Nobody would have been able to convince me of this while I was growing up. Back then, in the 1980’s, my as of yet undiagnosed Aspie profile was such that writing was burdensome and therefore would only be done when assigned by one of my grade school teachers. I struggled to write properly, was painstakingly slow at it, and consequently, I always worried that I wouldn’t finish the paper by the due date. Thankfully, my thirst for good grades kept that from ever happening. As is often the case with those of us on the Spectrum, I strongly preferred math and science, probably in part because these subjects did not emphasize composition to the extent that other subjects did.

Looking back on these years, it becomes apparent to me that I could not get excited about writing largely because I was expected to do so much of it on other people’s terms. I was told what to write about, how long the paper had to be and the deadline by which time I needed to wrap it up. Nonetheless, a strong college preparatory education in high school combined with a collegiate liberal arts education helped me increase my aptitude for writing which, over time, eased my anxieties around it, gradually. Eventually I was able to take pride in what I was writing. What a difference a quality education can make!

In 2016, my mother passed away after a long, hard-fought battle with dementia. When she was alive and well, her chosen career was that of social work, in a mental health center, in a school district helping kids with emotional challenges and as a marital and family therapist. Her passing was transformative in the sense that out of the blue, I all of a sudden felt compelled to continue her legacy of giving to others because of how much she had helped me when I was contending with a learning disability and an undiagnosed Autism Spectrum profile. I chose to give to others in her memory, of all things, by writing blogs. The eulogy I delivered at her funeral became a blog after some in attendance recommended that I write it out and publish it. A bunch of other blogs would follow, and I’m still at it, and probably won’t stop. In addition, I just wrapped up the initial manuscript for my first book, now in the hands of the publishing company that will help me get it off the ground.

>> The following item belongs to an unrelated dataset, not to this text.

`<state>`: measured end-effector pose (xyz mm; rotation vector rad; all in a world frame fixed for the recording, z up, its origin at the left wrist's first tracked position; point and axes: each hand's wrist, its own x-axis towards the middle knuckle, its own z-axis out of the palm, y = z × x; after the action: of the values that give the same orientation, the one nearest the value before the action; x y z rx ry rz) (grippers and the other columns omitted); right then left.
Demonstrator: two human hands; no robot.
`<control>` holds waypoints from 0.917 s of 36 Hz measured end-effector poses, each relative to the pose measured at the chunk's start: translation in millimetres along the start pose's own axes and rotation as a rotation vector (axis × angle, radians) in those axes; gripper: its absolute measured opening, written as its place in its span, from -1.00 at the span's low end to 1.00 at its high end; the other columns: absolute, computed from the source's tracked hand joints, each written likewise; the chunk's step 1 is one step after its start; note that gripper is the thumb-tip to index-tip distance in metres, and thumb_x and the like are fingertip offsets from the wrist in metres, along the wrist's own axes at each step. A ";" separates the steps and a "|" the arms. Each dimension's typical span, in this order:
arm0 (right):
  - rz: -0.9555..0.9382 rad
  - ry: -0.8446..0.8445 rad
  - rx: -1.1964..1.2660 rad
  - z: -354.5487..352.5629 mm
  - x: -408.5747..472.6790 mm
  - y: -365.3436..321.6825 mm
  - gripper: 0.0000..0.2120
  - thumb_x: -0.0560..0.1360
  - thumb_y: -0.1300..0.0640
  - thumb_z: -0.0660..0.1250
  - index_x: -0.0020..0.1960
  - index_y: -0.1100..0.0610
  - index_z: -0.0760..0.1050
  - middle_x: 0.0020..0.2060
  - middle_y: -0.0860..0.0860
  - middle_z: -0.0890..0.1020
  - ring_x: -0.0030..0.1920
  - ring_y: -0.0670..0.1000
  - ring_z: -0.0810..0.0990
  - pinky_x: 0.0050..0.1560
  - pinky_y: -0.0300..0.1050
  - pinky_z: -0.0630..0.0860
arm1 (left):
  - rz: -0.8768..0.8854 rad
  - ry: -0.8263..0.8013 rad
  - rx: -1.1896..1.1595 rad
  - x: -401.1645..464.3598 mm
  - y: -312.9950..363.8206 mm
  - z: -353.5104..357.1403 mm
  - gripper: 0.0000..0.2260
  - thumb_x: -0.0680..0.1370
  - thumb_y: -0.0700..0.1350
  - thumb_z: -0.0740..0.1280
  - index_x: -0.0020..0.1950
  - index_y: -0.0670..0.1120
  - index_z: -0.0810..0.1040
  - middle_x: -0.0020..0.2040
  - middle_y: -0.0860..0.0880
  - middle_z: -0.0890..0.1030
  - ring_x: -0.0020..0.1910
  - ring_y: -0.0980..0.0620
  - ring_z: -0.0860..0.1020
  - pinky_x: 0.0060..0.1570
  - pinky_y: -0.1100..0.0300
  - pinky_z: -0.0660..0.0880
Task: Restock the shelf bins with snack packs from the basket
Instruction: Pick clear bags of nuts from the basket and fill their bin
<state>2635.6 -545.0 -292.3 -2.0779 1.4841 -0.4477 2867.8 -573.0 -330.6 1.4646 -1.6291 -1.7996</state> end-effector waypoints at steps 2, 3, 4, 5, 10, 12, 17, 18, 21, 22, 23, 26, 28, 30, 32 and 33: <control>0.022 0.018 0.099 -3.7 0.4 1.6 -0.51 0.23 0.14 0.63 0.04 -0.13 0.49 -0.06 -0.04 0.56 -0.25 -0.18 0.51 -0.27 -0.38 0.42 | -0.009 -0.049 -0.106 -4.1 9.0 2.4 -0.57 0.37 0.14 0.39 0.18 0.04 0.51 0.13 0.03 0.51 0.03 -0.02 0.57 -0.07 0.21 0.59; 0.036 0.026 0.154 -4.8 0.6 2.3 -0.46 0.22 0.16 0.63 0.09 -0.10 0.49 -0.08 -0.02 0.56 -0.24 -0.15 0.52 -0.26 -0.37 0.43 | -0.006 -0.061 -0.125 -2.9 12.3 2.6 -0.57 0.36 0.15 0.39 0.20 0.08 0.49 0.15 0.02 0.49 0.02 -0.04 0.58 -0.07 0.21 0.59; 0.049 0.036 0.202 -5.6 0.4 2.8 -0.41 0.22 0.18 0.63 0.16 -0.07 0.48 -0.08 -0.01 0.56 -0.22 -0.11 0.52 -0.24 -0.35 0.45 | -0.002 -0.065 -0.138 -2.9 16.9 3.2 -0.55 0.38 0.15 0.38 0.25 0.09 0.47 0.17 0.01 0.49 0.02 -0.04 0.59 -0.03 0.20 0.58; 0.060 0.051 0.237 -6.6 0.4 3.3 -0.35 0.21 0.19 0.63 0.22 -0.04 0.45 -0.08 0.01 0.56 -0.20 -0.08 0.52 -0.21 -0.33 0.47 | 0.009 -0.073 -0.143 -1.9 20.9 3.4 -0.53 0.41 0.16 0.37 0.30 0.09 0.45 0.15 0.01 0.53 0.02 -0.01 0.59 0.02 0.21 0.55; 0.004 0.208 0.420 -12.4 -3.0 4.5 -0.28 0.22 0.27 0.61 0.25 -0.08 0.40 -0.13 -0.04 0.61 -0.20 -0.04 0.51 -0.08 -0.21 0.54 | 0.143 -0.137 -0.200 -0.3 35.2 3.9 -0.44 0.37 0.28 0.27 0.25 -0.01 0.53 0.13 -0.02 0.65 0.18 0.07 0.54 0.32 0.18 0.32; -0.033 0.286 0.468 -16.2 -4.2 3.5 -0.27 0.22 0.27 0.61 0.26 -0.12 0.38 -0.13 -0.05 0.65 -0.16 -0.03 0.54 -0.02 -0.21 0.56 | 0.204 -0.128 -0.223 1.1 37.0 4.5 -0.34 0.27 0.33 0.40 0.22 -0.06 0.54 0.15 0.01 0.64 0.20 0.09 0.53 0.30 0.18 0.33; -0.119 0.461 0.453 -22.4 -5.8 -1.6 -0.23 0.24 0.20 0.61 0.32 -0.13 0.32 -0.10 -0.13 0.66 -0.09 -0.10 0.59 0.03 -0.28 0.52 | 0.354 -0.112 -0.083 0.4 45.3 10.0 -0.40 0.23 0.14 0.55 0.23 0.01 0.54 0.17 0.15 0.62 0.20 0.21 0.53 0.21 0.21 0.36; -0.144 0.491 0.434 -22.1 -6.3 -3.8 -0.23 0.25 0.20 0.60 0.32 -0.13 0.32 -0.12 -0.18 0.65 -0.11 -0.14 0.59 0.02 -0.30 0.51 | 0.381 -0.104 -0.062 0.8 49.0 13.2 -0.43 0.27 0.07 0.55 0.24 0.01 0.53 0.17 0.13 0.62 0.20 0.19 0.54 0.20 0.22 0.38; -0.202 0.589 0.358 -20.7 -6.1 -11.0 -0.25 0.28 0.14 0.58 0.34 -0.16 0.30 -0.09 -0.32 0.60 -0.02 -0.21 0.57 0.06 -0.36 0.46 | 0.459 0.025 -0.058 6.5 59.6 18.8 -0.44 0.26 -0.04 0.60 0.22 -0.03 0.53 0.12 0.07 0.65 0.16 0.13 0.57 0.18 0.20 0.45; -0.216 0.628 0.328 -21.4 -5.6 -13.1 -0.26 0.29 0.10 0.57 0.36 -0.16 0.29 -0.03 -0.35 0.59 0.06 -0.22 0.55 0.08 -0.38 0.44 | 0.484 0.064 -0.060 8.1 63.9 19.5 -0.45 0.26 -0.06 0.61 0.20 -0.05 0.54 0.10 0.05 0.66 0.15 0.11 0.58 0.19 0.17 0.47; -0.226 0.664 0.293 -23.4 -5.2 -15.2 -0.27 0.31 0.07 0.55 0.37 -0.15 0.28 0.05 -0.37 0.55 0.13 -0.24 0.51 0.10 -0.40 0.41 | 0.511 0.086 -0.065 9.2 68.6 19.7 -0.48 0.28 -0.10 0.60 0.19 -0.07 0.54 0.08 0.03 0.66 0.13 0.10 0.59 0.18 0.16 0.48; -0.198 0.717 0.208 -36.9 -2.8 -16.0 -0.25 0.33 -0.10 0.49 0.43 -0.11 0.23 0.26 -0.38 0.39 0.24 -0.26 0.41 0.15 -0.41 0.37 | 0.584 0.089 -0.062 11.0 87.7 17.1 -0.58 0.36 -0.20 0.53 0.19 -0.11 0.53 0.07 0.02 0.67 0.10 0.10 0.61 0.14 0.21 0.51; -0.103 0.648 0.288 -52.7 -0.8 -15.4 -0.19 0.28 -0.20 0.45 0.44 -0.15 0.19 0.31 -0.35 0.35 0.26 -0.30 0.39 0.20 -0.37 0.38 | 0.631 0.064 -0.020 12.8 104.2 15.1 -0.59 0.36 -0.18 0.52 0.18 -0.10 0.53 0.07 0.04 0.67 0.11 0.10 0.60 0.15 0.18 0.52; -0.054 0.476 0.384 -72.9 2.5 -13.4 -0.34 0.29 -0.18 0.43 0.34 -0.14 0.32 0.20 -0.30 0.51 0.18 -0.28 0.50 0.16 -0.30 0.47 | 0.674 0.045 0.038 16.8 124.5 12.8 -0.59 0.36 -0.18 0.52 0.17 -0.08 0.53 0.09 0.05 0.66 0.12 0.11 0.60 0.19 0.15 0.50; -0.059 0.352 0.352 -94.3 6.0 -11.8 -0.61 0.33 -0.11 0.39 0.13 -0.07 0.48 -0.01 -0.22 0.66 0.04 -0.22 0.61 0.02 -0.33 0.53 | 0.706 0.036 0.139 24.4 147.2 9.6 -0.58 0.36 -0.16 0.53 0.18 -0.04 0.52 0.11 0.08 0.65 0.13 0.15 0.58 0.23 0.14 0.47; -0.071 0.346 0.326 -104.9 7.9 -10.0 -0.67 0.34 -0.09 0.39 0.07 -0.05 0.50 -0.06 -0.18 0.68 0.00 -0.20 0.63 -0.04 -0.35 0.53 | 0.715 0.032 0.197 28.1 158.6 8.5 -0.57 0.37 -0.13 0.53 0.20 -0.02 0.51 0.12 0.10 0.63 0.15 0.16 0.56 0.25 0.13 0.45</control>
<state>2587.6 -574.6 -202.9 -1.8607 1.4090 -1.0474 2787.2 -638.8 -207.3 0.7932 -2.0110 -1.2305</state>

Finally, I write on my terms, what I want to write about, only when I have the time to do so and for as long as I see fit. As such, writing has become therapeutic. Sharing ideas and insights which I believe will be of value to folks in the Autism Spectrum community, and maybe to some people outside of this community, is beneficial in that I have always felt good about myself whenever I give of myself to others. Writing the tribute to my mother, and a year or so later, to my father, helped me cope with all of the emotions that arose after I lost them. Writing about when I was bullied allowed me to come to terms with some very unpleasant memories as I thought through what had happened and how I dealt with the adversity, ultimately enabling me to understand how I was turning that adversity into positivity.

My book includes self-help content intended for use by the community, and it is also a memoir. The book’s latter aspect has enabled me to arrive at a greater understanding of my past and why it unfurled the way it did. While writing, I frequently drove myself to tears, or laughed out loud, or smiled, recalling all that I have lived through while also looking ahead to the future. Writing the book has reinforced much of what I have learned from my speech language pathologist as well as from other clinicians with whom I worked in earlier years. And what great exercise for the brain this has been. Phenomenal therapy for both mind and soul!

If you are a writer, I hope that you have reaped the benefits that I have, and then some. If you do not write, I strongly encourage it by virtue of all that it has done for me which may also be beneficial for you. As I have, do so on your terms, in your own good time, and about whatever crosses your mind which you feel is worth getting on paper, or perhaps sharing with others. If you are on the Autism Spectrum as I am, I would love for you to share your story. Each of us has a unique profile unlike that of all others, and noteworthy life experiences as well. As more of us express what we have to say, we inevitably foster greater understanding of what life can be like with a Spectrum profile, the challenges, the adversity, and yes, how wonderful it can be!